Twitter Inc posted a disappointing 7 percent slide in a closely watched measure of engagement even though its user base grew 23 percent in the third quarter, triggering a more than 9 percent decline in its stock on Monday.
The online messaging service also projected fourth-quarter revenue that may miss Wall Street’s targets.
Expectations had run high for Twitter since the messaging service, which for years had fought to revive growth in users, surprised Wall Street in the second quarter by signing up 24 percent more people globally.
Excluding Monday’s decline, Twitter’s shares have gained almost 19 percent since July.
Some investors had raised fears about declining Twitter usage as other social media and mobile messaging services become more popular.
The company reported monthly active users, an important metric scrutinized by investors who worry that Twitter’s growth has peaked, rose 23 percent to 284 million in the quarter.
That was down slightly from 24 percent in the previous three months, when the World Cup helped drive traffic to the service, and remains well behind Facebook’s Inc’s community of more than a billion people.
Twitter executives again noted on Monday that the service’s reach is actually far greater than its 284 million users, citing hundreds of millions who visit the website or are exposed to Twitter content without logging on.
But timeline views per user, which measures engagement, slid 7 percent globally to 636. Views slid 6 percent in the United States to 774. And overall, total timeline views of 181 billion slightly missed analysts’ expectations.
Twitter executives, however, say that changes introduced to make it easier for users to view content have in effect reduced page-refreshes, consequently pushing down timeline-views.

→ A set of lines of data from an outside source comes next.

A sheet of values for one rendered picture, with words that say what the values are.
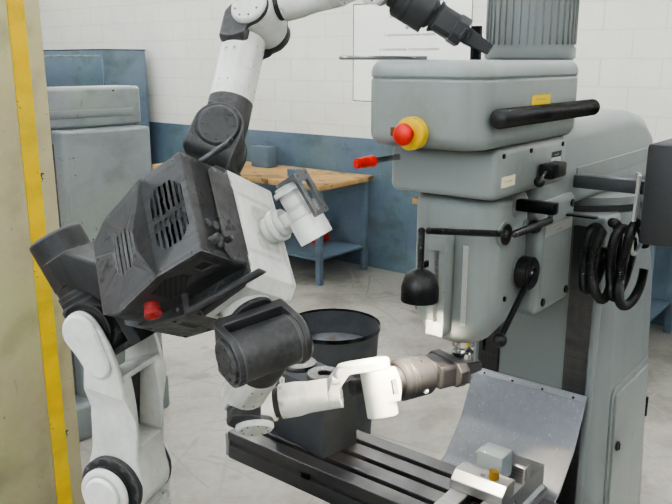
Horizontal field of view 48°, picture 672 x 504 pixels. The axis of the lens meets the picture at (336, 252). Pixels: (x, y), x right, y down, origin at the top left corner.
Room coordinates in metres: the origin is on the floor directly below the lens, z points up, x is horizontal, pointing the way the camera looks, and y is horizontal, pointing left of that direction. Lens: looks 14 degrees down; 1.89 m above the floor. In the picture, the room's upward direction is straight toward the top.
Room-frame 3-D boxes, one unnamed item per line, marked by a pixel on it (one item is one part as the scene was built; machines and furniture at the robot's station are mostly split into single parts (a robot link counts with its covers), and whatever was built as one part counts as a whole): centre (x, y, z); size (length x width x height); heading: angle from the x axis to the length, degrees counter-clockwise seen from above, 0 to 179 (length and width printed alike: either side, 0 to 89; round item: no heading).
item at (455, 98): (1.57, -0.29, 1.81); 0.47 x 0.26 x 0.16; 142
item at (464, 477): (1.46, -0.32, 1.00); 0.12 x 0.06 x 0.04; 52
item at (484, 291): (1.57, -0.28, 1.47); 0.21 x 0.19 x 0.32; 52
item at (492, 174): (1.60, -0.31, 1.68); 0.34 x 0.24 x 0.10; 142
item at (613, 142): (1.95, -0.59, 1.66); 0.80 x 0.23 x 0.20; 142
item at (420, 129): (1.38, -0.14, 1.76); 0.06 x 0.02 x 0.06; 52
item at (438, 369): (1.51, -0.20, 1.23); 0.13 x 0.12 x 0.10; 33
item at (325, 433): (1.84, 0.06, 1.01); 0.22 x 0.12 x 0.20; 43
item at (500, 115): (1.50, -0.42, 1.79); 0.45 x 0.04 x 0.04; 142
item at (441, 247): (1.48, -0.21, 1.45); 0.04 x 0.04 x 0.21; 52

“For a stock like Twitter, which is up a bit since the last quarter, expectations were high,” argued Sterne Agee analyst Arvind Bhatia. “People expect more than just in line.”
On Monday, the messaging service said revenue more than doubled to $361 million in the third quarter, beating an average forecast for $351.4 million.
But it projected sales of $440 million to $450 million in the holiday quarter, versus expectations for around $448.8 million.
The company reported a non-GAAP profit a penny per share, versus a 13 cent loss a year earlier, in line with expectations.
Shares of the company slid 9.1 percent to $44.17 after closing at $48.56 on the New York Stock Exchange.
“They beat on the top line but that was a small beat,” Bhatia said.